• [Given material]:
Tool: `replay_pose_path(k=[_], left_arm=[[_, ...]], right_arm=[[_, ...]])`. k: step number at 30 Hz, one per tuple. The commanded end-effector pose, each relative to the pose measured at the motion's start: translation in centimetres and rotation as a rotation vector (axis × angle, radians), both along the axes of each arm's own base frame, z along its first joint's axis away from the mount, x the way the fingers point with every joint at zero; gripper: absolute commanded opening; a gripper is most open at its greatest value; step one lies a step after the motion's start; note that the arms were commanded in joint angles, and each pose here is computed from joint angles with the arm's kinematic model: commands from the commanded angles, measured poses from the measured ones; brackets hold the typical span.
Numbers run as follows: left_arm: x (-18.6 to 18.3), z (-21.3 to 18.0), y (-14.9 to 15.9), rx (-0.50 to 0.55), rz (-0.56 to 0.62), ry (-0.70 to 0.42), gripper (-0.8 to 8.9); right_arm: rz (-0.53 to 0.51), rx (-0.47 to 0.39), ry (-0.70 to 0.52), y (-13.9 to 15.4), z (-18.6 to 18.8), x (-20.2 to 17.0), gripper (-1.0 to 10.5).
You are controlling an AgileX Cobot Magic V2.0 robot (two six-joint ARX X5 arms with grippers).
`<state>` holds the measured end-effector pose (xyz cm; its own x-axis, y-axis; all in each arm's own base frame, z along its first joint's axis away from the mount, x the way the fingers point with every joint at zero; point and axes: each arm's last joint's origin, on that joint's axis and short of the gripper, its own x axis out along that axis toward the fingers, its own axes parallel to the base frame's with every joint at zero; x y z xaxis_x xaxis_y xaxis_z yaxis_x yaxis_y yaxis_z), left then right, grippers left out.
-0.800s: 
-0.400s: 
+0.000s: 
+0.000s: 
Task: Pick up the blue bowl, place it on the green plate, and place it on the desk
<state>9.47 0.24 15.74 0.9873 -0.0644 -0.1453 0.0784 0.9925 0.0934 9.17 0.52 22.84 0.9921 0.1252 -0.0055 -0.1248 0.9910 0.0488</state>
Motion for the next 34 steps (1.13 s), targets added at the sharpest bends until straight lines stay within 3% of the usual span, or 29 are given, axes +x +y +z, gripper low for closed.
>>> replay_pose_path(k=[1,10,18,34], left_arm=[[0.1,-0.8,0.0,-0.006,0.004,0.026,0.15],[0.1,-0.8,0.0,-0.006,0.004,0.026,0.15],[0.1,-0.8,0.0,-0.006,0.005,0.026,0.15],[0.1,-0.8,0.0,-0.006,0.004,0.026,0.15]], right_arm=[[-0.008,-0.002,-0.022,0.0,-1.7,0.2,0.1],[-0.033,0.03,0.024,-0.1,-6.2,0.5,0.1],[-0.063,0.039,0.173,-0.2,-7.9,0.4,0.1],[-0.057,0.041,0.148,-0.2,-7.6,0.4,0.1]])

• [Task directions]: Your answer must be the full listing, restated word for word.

• [Finished exercise]:
Tool: `replay_pose_path(k=[_], left_arm=[[_, ...]], right_arm=[[_, ...]])`. k: step number at 30 Hz, one per tuple. The commanded end-effector pose, each relative to the pose measured at the motion's start: translation in centimetres and rotation as a rotation vector (axis × angle, radians), both along the axes of each arm's own base frame, z along its first joint's axis away from the mount, x the way the fingers point with every joint at zero; gripper: absolute commanded opening; a gripper is most open at its greatest value; step one lies a step after the motion's start; note that the arms were commanded in joint angles, and each pose here is computed from joint angles with the arm's kinematic model: commands from the commanded angles, measured poses from the measured ones; brackets hold the typical span.
Numbers run as follows: left_arm: x (-18.6 to 18.3), z (-21.3 to 18.0), y (-14.9 to 15.9), rx (-0.50 to 0.55), rz (-0.56 to 0.62), ry (-0.70 to 0.42), gripper (-0.8 to 8.9); right_arm: rz (-0.53 to 0.51), rx (-0.47 to 0.39), ry (-0.70 to 0.52), y (-13.9 to 15.4), z (-18.6 to 18.8), x (-20.2 to 17.0), gripper (-1.0 to 10.5).
You are controlling an AgileX Cobot Magic V2.0 robot (two six-joint ARX X5 arms with grippers).
`<state>` holds the measured end-effector pose (xyz cm; its own x-axis, y-axis; all in each arm's own base frame, z along its first joint's axis away from the mount, x the way the fingers point with every joint at zero; point and axes: each arm's last joint's origin, on that joint's axis and short of the gripper, its own x axis out along that axis toward the fingers, its own axes parallel to the base frame's with every joint at zero; x y z xaxis_x xaxis_y xaxis_z yaxis_x yaxis_y yaxis_z), left then right, grippers left out.
-0.800s: 
-0.400s: 
+0.000s: 
+0.000s: 
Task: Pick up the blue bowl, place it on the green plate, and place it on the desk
<state>9.47 0.24 15.74 0.9873 -0.0644 -0.1453 0.0784 0.9925 0.0934 9.17 0.52 22.84 0.9921 0.1252 -0.0055 -0.1248 0.9910 0.0488</state>
Motion for the next 34 steps (1.13 s), targets added at the sharpest bends until straight lines stay within 3% of the usual span, or 29 are given, axes +x +y +z, gripper low for closed.
>>> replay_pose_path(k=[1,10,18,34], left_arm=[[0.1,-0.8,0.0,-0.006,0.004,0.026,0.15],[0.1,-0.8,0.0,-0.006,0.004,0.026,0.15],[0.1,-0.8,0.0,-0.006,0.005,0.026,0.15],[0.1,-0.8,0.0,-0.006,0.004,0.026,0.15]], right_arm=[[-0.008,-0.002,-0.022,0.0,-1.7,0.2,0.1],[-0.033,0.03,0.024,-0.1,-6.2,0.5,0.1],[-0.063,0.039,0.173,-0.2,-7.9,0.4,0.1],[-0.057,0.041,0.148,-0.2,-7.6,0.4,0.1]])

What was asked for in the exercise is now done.